Work instruction: The listing is to be repeated exactly, and its pictures are to be left out.

Data extract:
------------
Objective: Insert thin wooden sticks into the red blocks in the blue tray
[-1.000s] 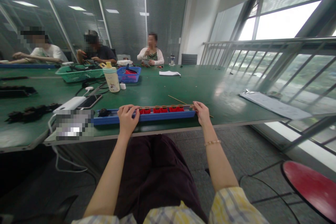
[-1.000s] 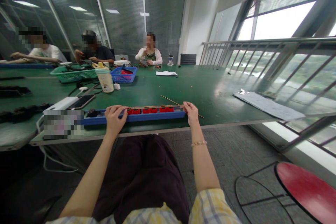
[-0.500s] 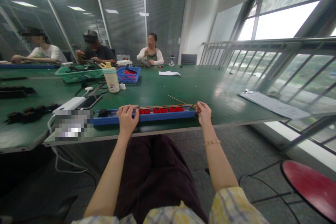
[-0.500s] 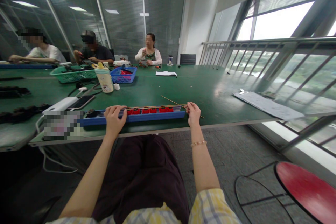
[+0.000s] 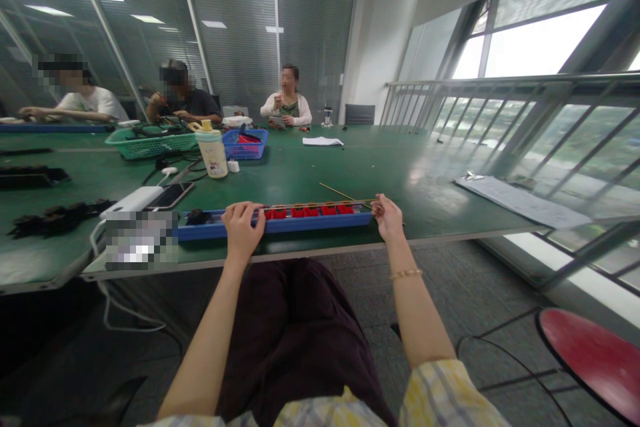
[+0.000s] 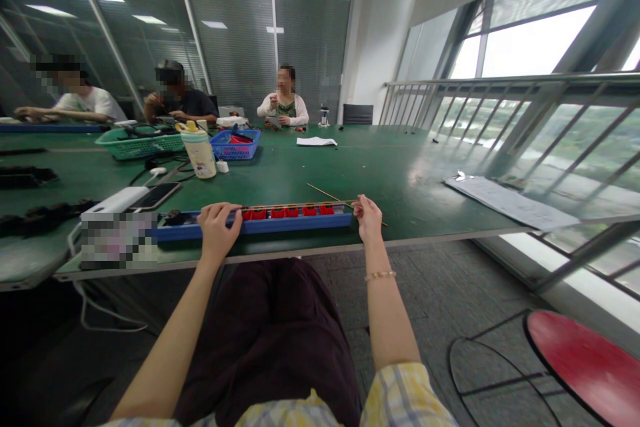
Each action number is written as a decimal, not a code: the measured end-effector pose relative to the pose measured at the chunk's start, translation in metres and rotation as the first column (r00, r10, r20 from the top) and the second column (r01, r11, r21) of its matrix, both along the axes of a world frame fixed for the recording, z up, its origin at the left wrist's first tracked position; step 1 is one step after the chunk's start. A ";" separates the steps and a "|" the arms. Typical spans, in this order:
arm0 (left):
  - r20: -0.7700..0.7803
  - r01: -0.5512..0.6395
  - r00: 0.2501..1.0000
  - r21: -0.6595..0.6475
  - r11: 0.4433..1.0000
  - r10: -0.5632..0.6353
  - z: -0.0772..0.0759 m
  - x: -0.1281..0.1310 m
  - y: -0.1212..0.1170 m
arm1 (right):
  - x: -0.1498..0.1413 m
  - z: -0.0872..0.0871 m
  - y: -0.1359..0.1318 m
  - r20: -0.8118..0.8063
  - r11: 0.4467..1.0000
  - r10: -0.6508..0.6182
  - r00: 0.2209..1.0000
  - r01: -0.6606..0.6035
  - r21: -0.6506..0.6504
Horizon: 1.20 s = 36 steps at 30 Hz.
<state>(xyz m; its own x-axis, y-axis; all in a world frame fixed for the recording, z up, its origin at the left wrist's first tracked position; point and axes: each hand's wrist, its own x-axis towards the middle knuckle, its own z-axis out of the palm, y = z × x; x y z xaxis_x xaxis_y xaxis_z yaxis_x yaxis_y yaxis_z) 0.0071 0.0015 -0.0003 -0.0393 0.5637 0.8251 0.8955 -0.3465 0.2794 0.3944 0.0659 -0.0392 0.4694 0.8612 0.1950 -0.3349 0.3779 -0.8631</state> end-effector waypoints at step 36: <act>-0.025 -0.033 0.999 0.007 0.999 0.033 -0.001 0.001 0.001 | 0.004 0.004 -0.002 -0.129 0.983 -0.183 0.975 0.185 0.008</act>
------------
Response box:
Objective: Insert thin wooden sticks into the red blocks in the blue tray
[-1.000s] 
[-1.000s] 
[-0.500s] 
[-0.500s] 
[+0.000s] 
[+0.000s] 
Each action number is written as a decimal, not a code: the measured end-effector pose relative to the pose measured at the chunk's start, translation in metres and rotation as the first column (r00, r10, r20 from the top) and the second column (r01, r11, r21) of its matrix, both along the axes of a world frame fixed for the recording, z up, its origin at the left wrist's first tracked position; step 1 is one step after the chunk's start. A ";" separates the steps and a "|" the arms. Typical spans, in this order:
arm0 (left):
  - r20: -0.7700..0.7803
  - r01: -0.5512..0.6395
  - r00: 0.2501..1.0000
  - r21: -0.6595..0.6475
  - r11: 0.4433..1.0000
  - r10: -0.5632..0.6353
  - z: -0.0772..0.0759 m
  - x: -0.1281..0.1310 m
  - y: -0.1212..0.1170 m
arm1 (right):
  - x: -0.1498..0.1413 m
  - z: -0.0872..0.0871 m
  - y: -0.1359..0.1318 m
  - r20: -0.8118..0.8063
  - r11: 0.4467..1.0000
  - r10: -0.6508..0.6182
  - r00: 0.2209..1.0000
  - r01: -0.6606..0.6035
  - r21: -0.6506..0.6504
Horizon: 1.20 s = 36 steps at 30 Hz.
<state>(xyz m; its own x-axis, y-axis; all in a world frame fixed for the recording, z up, its origin at the left wrist's first tracked position; point and axes: each hand's wrist, its own x-axis towards the middle knuckle, its own z-axis out of the palm, y = z × x; x y z xaxis_x xaxis_y xaxis_z yaxis_x yaxis_y yaxis_z) 0.0071 0.0015 -0.0003 -0.0393 0.5637 0.8251 0.8955 -0.3465 0.2794 0.3944 0.0659 -0.0392 0.4694 0.8612 0.1950 -0.3349 0.3779 -0.8631</state> end-effector waypoints at step 36: <act>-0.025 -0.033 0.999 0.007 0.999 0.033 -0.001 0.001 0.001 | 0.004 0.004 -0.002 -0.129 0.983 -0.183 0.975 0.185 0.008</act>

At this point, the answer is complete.